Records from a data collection
*** Begin section ***

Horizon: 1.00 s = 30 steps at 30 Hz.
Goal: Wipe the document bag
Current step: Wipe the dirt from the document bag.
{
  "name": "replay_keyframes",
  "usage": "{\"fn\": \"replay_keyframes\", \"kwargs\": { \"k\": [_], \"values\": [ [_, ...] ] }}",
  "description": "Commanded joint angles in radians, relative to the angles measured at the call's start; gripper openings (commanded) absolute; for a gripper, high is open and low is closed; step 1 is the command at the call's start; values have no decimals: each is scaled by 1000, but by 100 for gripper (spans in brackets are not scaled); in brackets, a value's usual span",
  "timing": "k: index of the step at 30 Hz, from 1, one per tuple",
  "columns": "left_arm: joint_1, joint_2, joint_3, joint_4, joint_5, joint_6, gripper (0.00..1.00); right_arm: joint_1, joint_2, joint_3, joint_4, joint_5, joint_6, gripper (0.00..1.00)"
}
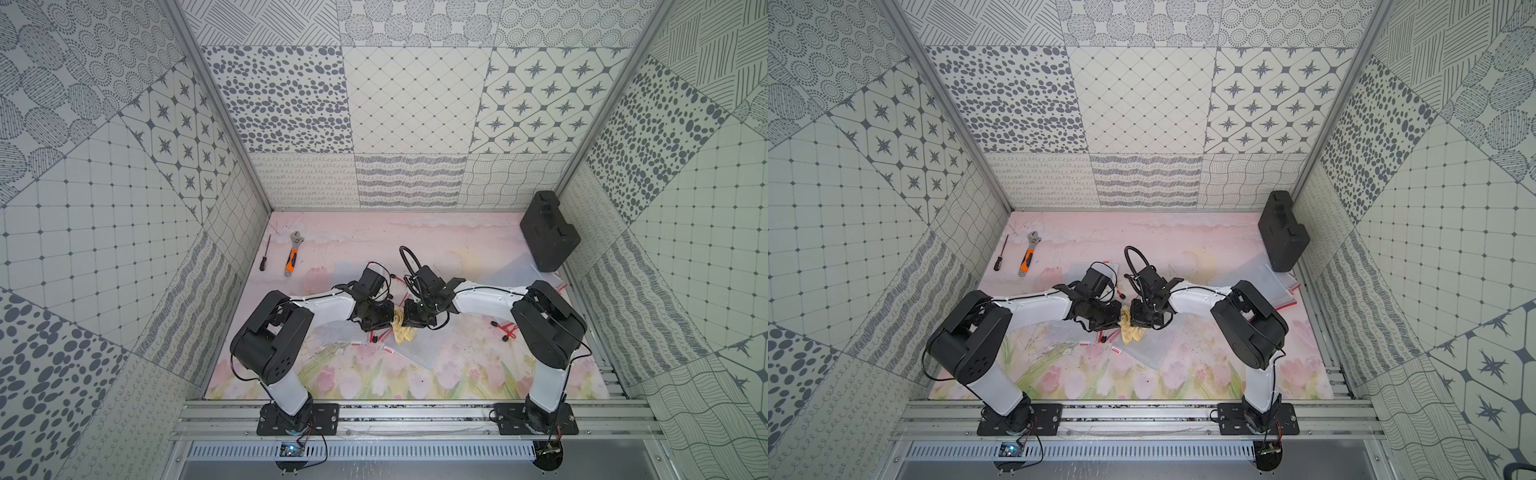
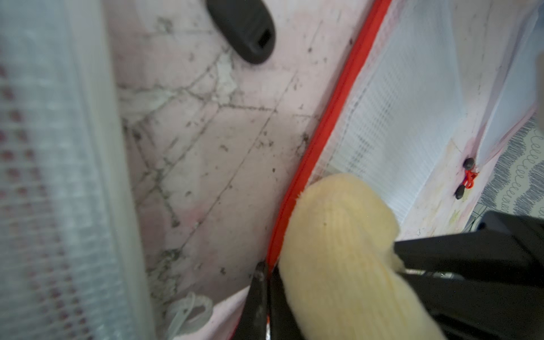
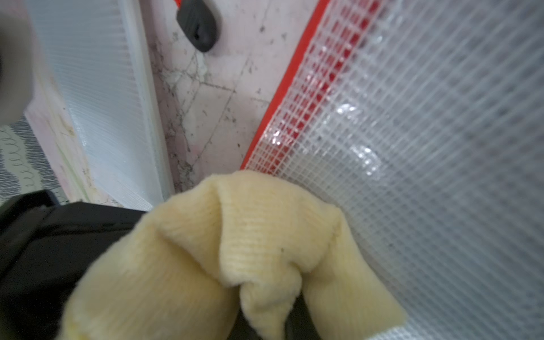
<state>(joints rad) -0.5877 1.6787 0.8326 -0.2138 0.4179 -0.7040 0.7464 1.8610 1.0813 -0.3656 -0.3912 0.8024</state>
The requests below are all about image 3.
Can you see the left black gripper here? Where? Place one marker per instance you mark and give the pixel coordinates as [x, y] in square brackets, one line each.
[45, 249]

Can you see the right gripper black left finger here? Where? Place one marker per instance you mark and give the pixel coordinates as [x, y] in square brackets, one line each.
[242, 330]

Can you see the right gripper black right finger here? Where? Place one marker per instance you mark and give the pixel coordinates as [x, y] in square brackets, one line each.
[299, 325]

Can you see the yellow microfiber cloth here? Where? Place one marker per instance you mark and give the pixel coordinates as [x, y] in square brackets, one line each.
[245, 243]

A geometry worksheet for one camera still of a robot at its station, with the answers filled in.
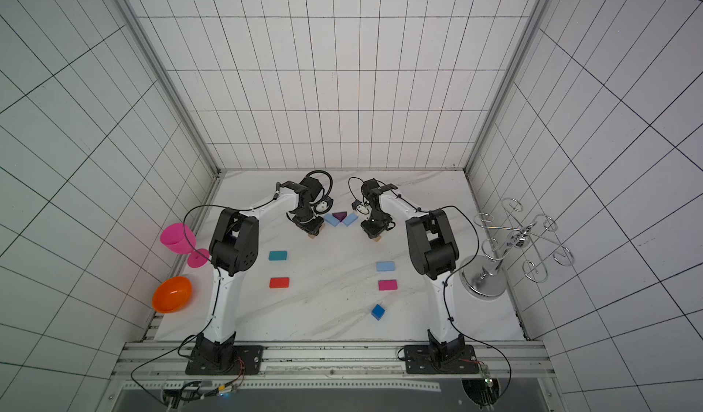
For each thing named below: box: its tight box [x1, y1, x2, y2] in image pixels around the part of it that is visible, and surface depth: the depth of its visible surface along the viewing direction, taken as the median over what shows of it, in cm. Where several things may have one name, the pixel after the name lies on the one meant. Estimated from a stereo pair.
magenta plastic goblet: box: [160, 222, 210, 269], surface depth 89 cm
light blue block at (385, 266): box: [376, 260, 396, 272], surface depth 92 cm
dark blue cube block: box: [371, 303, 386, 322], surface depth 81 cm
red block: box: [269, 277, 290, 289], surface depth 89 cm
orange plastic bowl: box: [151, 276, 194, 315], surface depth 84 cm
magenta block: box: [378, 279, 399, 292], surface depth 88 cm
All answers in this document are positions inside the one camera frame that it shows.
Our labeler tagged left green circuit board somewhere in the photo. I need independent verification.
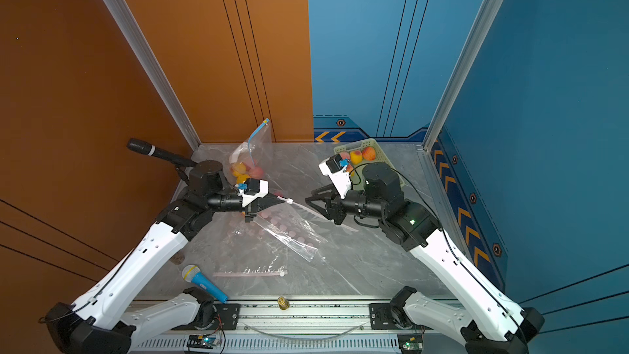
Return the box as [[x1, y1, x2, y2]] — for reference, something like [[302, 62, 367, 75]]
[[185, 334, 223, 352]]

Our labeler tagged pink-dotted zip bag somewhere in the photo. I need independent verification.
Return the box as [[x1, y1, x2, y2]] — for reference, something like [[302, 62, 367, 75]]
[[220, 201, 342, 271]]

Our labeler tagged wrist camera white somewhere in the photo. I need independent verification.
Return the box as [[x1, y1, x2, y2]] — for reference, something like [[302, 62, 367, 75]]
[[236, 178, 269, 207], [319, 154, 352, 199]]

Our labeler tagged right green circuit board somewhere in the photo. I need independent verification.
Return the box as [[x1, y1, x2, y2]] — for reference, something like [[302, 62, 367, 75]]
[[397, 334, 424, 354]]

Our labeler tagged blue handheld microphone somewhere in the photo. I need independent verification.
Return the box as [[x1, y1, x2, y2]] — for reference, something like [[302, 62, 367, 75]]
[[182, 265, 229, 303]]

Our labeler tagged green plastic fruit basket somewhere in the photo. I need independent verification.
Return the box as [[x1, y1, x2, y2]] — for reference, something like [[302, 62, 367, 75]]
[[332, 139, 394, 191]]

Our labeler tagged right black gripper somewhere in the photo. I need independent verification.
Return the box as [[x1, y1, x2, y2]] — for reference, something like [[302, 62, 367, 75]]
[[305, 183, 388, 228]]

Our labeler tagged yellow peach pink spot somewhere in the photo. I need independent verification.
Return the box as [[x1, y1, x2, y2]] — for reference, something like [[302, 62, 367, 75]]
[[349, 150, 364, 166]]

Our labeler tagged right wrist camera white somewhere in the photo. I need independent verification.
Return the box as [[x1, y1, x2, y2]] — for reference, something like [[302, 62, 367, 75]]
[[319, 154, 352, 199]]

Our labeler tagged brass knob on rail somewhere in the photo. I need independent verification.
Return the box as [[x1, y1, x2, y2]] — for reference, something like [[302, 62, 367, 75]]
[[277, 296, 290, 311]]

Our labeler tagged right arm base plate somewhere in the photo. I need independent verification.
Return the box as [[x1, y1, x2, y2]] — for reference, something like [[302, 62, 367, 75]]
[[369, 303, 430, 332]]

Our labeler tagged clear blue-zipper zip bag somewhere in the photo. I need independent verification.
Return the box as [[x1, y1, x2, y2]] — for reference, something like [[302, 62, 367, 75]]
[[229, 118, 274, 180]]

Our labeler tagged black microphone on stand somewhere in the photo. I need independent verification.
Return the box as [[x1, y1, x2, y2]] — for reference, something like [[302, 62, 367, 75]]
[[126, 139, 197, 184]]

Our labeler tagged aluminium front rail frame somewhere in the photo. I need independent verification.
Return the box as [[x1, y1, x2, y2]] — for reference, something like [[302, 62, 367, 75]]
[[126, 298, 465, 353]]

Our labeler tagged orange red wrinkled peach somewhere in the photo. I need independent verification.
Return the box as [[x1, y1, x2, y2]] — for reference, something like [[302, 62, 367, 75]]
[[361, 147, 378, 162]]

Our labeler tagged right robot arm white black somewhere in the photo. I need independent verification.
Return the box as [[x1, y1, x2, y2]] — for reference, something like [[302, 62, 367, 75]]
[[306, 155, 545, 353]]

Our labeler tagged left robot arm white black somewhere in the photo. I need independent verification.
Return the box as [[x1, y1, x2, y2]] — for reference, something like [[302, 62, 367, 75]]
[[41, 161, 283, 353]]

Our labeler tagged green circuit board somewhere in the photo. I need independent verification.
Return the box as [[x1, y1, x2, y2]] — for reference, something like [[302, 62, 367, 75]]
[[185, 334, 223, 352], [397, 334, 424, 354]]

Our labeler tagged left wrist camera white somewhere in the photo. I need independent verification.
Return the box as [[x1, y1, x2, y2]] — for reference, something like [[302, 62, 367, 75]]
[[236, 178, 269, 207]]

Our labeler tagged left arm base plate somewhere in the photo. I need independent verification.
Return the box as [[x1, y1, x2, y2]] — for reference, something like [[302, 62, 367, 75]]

*** End section ***

PROBLEM REQUIREMENTS:
In the entries above, find the line with "orange plastic bowl: box: [151, 276, 194, 315], surface" and the line with "Our labeler tagged pink-dotted". Write out exactly those two lines and every line between them, pictures excluded.

EXERCISE SOLUTION:
orange plastic bowl: box: [151, 276, 194, 315], surface depth 84 cm
magenta block: box: [378, 279, 399, 292], surface depth 88 cm
All answers in this document are positions inside the one camera frame that it shows.
Our labeler tagged left green circuit board somewhere in the photo. I need independent verification.
Return the box as [[x1, y1, x2, y2]] — for reference, something like [[302, 62, 367, 75]]
[[185, 334, 223, 352]]

Our labeler tagged pink-dotted zip bag somewhere in the photo. I need independent verification.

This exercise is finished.